---- RAW DATA
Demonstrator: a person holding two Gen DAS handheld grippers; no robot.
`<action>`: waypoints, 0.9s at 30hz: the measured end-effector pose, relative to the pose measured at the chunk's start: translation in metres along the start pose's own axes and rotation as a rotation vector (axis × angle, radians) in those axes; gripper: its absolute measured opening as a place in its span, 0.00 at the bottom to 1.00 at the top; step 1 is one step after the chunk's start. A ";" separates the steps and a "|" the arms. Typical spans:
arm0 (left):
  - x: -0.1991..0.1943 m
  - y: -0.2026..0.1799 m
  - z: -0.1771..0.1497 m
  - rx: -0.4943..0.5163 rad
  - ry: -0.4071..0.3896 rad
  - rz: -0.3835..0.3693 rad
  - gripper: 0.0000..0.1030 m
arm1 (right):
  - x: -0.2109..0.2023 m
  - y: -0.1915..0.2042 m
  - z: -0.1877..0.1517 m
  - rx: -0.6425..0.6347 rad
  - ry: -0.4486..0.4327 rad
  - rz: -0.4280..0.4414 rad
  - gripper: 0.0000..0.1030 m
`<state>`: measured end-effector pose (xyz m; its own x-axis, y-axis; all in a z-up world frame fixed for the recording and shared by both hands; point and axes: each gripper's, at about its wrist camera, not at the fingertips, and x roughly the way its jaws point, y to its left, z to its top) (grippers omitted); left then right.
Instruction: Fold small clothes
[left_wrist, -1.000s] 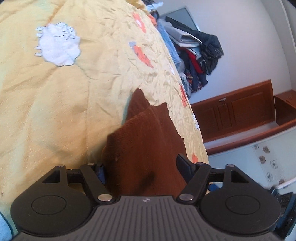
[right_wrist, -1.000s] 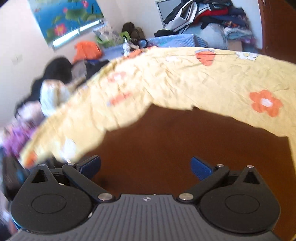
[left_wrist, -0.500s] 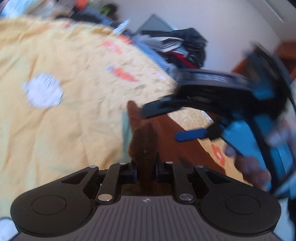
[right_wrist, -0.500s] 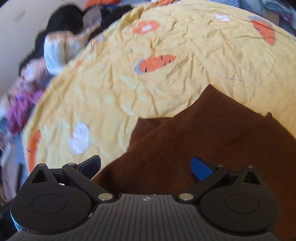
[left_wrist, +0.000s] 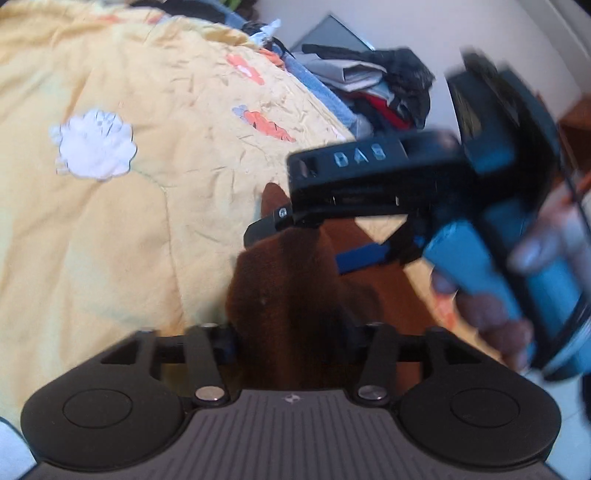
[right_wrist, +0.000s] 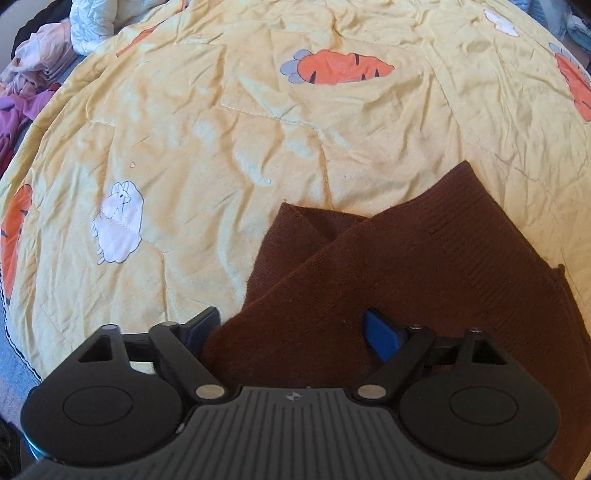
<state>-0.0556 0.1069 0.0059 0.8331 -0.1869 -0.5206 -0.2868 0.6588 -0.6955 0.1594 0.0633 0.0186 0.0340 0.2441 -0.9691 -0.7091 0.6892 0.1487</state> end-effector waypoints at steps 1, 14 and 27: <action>0.002 0.000 0.002 -0.018 0.005 -0.014 0.64 | 0.001 -0.003 -0.001 0.013 -0.002 0.013 0.91; -0.001 -0.080 -0.057 0.687 -0.185 0.097 0.11 | -0.007 -0.010 0.006 0.061 0.015 0.073 0.85; 0.005 -0.126 -0.086 0.949 -0.230 0.060 0.12 | -0.060 -0.082 -0.040 0.051 -0.140 0.130 0.25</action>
<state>-0.0564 -0.0399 0.0484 0.9303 -0.0541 -0.3627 0.0847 0.9940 0.0688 0.1871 -0.0348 0.0565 0.0443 0.4232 -0.9049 -0.6775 0.6784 0.2841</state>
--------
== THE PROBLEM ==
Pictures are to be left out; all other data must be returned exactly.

== ANSWER SPACE ==
Demonstrator: a person holding two Gen DAS handheld grippers; no robot.
`<action>`: waypoints, 0.9s at 30hz: the measured end-effector pose, relative to the pose measured at the chunk's start: translation in metres along the start pose's own axes and rotation as a rotation vector (axis × angle, radians) in those axes; gripper: its absolute measured opening as a place in its span, 0.00 at the bottom to 1.00 at the top; step 1 is one step after the chunk's start. A ";" separates the steps and a "|" the arms. Typical spans:
arm0 (left):
  - x: -0.1991..0.1943 m
  - y: -0.2026..0.1799 m
  - z: -0.1771..0.1497 m
  - rx: -0.4943..0.5163 rad
  - ry: -0.4071..0.3896 rad
  - rz: -0.3835..0.3693 rad
  - gripper: 0.0000..0.1030 m
arm1 (right):
  - x: -0.2109..0.2023 m
  - y: -0.1915..0.2042 m
  - z: -0.1877..0.1517 m
  - rx: -0.6425..0.6347 rad
  - ry: -0.4486..0.4327 rad
  - rz: -0.4280..0.4414 rad
  - gripper: 0.0000..0.1030 m
`<state>`: measured end-effector pose (xyz m; its own x-axis, y-axis; all in a z-up world frame fixed for the recording and shared by both hands; point and axes: each gripper's, at about its wrist camera, not at the fingertips, and x roughly the way its jaws point, y to its left, z to its top) (grippers omitted); left then right.
Instruction: Fold small clothes
[left_wrist, -1.000s] 
[right_wrist, -1.000s] 
[left_wrist, -0.500s] 
[right_wrist, -0.500s] 
[left_wrist, +0.000s] 
[right_wrist, +0.000s] 
<state>-0.0556 0.1069 0.0059 0.8331 -0.1869 -0.5206 -0.2868 0.6588 -0.6955 0.1594 0.0633 0.0186 0.0340 0.2441 -0.9691 -0.7091 0.6892 0.1487</state> end-effector waypoints at steps 1, 14 and 27: <action>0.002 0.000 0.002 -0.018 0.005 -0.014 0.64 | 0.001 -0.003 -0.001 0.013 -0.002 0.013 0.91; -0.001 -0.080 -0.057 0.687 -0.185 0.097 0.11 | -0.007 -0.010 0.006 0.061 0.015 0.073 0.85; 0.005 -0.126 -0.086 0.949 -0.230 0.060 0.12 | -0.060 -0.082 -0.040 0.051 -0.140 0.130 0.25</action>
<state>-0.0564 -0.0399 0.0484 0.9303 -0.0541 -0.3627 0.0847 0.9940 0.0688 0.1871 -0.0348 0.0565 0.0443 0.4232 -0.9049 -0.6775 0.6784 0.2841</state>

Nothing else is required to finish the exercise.